[TASK TO CARRY OUT] If pictures appear in the lines below, skip them and copy exactly the lines from the one containing "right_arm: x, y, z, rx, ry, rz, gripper" through the one containing "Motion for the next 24", and nothing else.

[GIVEN DATA]
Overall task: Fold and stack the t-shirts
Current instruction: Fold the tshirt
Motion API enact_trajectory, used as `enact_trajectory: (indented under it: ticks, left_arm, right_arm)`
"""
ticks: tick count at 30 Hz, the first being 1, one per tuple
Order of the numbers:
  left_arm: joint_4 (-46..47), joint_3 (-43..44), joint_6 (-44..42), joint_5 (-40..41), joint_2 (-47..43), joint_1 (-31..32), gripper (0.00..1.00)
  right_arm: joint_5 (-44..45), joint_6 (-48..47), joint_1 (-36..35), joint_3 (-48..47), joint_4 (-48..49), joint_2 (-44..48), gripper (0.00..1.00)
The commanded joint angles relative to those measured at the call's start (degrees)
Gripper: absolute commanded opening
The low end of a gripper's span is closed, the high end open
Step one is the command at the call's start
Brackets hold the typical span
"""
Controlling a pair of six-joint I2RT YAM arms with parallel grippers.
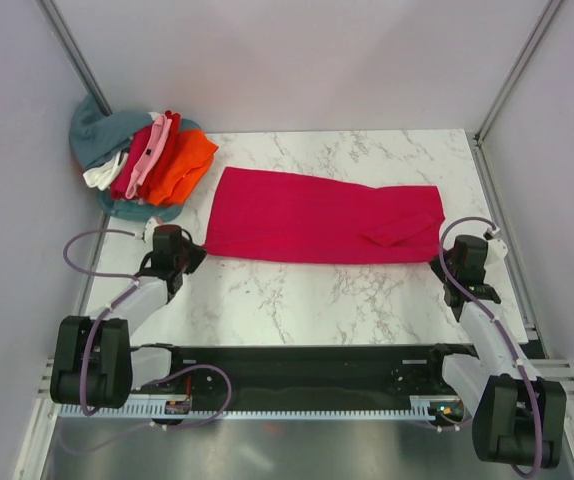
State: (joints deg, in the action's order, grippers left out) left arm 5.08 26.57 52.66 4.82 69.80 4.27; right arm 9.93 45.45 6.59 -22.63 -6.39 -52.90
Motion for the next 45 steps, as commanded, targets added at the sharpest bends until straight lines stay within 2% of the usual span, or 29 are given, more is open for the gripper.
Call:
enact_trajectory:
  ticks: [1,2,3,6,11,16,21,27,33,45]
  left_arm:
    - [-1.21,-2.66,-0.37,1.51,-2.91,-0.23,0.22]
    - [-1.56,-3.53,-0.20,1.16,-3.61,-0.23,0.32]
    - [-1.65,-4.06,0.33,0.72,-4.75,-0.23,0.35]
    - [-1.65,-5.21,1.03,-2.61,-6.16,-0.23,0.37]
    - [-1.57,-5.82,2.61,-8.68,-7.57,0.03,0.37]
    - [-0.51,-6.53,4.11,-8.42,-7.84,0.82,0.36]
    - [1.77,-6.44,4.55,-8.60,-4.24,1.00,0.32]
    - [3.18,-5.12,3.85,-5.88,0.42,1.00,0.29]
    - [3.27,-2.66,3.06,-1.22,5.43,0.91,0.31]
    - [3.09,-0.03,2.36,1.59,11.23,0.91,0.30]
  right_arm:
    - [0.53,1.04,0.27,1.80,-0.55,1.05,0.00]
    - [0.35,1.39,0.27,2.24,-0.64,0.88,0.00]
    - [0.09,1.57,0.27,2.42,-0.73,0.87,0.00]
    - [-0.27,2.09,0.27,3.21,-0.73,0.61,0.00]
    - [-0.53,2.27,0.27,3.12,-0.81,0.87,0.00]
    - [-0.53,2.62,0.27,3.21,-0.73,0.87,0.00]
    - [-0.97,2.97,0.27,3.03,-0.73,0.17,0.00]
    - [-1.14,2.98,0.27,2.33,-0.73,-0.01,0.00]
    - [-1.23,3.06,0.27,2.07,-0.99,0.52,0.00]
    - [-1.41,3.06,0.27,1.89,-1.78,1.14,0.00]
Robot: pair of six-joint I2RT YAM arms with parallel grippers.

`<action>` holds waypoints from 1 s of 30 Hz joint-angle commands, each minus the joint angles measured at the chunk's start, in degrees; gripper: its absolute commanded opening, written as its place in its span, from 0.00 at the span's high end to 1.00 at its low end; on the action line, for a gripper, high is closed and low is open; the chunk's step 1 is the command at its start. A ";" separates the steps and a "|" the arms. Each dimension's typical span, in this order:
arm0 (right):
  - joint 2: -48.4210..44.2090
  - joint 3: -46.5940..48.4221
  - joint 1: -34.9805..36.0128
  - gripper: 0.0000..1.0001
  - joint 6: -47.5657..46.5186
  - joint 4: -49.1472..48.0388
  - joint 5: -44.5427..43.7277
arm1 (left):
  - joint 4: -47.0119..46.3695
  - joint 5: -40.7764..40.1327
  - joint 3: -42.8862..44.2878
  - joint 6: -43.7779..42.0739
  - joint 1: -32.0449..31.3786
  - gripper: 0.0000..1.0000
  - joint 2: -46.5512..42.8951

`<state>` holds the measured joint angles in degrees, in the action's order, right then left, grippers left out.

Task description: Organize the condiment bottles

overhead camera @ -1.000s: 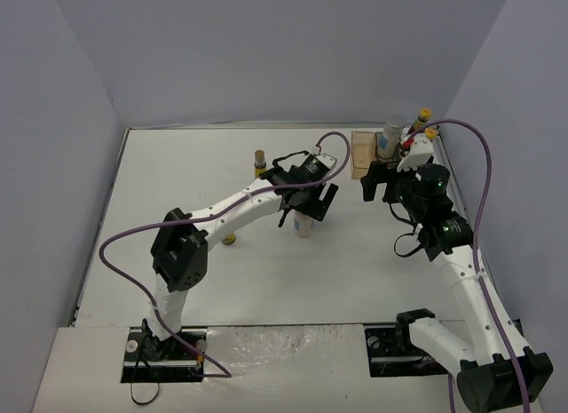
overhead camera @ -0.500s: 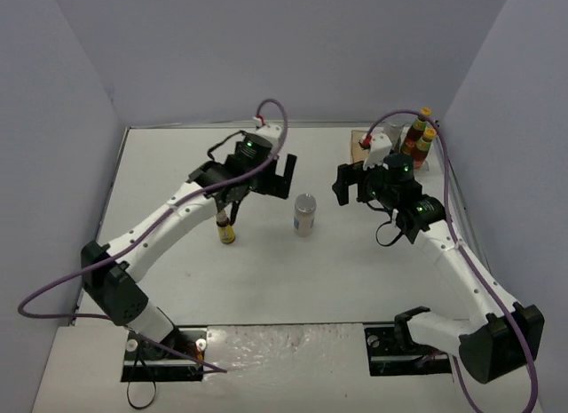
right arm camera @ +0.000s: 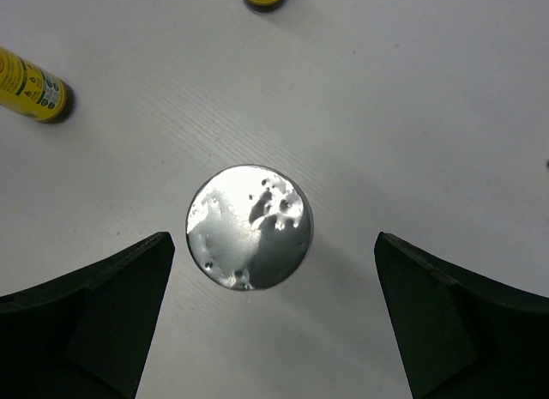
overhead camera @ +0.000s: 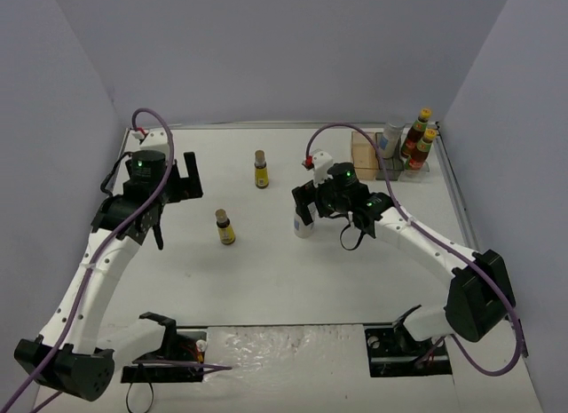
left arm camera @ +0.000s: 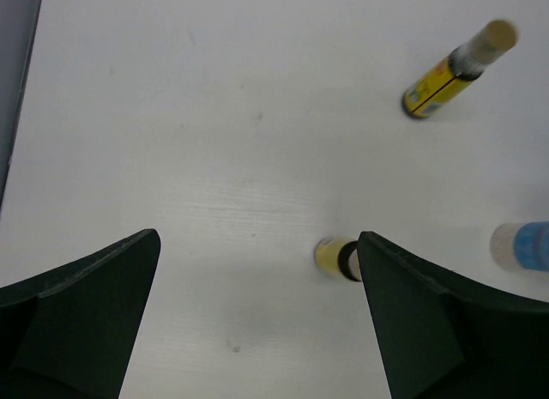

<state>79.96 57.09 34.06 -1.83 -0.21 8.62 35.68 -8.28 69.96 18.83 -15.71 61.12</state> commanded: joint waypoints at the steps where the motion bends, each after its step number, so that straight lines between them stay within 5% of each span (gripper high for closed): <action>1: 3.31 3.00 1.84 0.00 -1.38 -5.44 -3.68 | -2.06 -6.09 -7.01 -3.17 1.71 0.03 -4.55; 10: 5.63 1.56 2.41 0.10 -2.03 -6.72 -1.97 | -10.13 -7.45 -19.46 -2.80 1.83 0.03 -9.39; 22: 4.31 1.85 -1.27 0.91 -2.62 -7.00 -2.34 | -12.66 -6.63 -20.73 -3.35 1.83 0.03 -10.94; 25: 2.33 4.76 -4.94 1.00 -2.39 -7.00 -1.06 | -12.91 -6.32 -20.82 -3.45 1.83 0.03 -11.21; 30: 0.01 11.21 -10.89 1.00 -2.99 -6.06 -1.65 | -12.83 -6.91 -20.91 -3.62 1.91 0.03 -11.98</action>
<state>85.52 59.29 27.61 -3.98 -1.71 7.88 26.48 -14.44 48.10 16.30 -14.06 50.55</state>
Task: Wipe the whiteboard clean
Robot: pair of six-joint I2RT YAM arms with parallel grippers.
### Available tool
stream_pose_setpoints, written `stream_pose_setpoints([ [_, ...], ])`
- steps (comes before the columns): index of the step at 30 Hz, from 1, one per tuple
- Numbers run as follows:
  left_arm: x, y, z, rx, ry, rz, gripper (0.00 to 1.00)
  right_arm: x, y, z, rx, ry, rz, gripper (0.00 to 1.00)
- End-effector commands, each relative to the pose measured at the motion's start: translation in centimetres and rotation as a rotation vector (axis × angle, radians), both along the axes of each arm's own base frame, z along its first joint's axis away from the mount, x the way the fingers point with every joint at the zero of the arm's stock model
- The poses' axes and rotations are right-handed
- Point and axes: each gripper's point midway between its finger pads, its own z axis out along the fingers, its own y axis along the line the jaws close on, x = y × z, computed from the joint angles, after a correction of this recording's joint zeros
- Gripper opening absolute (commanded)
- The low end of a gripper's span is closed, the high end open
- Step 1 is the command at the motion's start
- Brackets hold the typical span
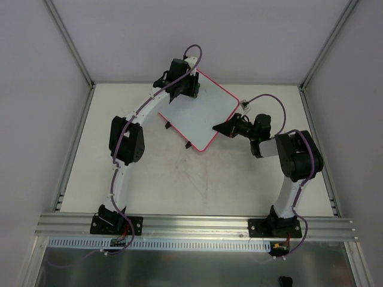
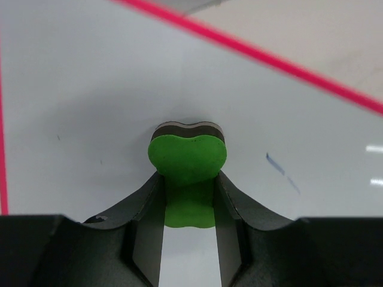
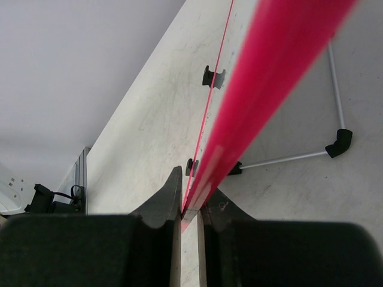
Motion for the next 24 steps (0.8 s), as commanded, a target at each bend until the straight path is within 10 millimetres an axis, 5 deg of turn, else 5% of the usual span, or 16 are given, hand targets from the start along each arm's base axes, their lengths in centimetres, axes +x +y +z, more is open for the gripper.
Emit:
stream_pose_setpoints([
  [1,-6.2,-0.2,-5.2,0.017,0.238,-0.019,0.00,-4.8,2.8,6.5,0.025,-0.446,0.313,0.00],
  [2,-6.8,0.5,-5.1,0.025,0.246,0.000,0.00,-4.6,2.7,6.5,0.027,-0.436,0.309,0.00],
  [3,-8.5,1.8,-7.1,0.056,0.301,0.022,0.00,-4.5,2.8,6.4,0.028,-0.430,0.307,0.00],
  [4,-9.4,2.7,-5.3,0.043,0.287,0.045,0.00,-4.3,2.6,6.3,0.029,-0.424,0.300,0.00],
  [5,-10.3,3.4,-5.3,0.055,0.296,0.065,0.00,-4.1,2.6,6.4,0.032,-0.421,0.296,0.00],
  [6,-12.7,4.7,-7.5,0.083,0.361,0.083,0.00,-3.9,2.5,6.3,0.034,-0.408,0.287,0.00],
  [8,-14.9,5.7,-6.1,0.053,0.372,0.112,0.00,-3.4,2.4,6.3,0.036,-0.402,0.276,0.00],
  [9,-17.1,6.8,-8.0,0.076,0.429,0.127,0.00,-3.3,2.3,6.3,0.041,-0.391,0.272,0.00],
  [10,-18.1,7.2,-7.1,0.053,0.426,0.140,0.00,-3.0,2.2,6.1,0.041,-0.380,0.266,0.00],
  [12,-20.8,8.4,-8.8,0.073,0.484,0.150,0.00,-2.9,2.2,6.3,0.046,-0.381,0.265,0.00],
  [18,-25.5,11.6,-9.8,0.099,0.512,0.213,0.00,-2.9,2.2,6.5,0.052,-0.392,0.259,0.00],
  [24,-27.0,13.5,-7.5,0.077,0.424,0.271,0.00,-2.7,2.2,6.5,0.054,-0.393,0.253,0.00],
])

[SOLUTION TO THIS EXERCISE]
  right_arm: x, y, z, rx, ry, rz, gripper (0.00 to 1.00)
- End-effector commands, each relative to the pose measured at the motion's start: translation in centimetres and rotation as a rotation vector (axis × angle, radians), both along the axes of each arm's own base frame, z along its first joint's axis away from the mount, x the way the fingers point with every joint at the zero of the arm's stock model
- The poses' axes and rotations are right-handed
- Point and axes: each gripper's point midway between its finger pads, its own z axis out along the fingers, its own y axis along the line the jaws close on, x = y × z, computed from the joint angles, after a correction of this recording's joint zeros
- Gripper opening absolute (commanded)
- The low end of a gripper's span is closed, the high end open
- Step 1 is the command at the motion's start
- Brackets hold the typical span
Motion for the next 24 steps (0.8 s), as commanded, a target at each bend until the straight path is within 10 millimetres an axis, 5 deg of turn, else 5% of the usual span, or 16 are given, hand targets from the start along each arm's base axes, their lengths in centimetres, axes +x +y +z, more is open for the gripper.

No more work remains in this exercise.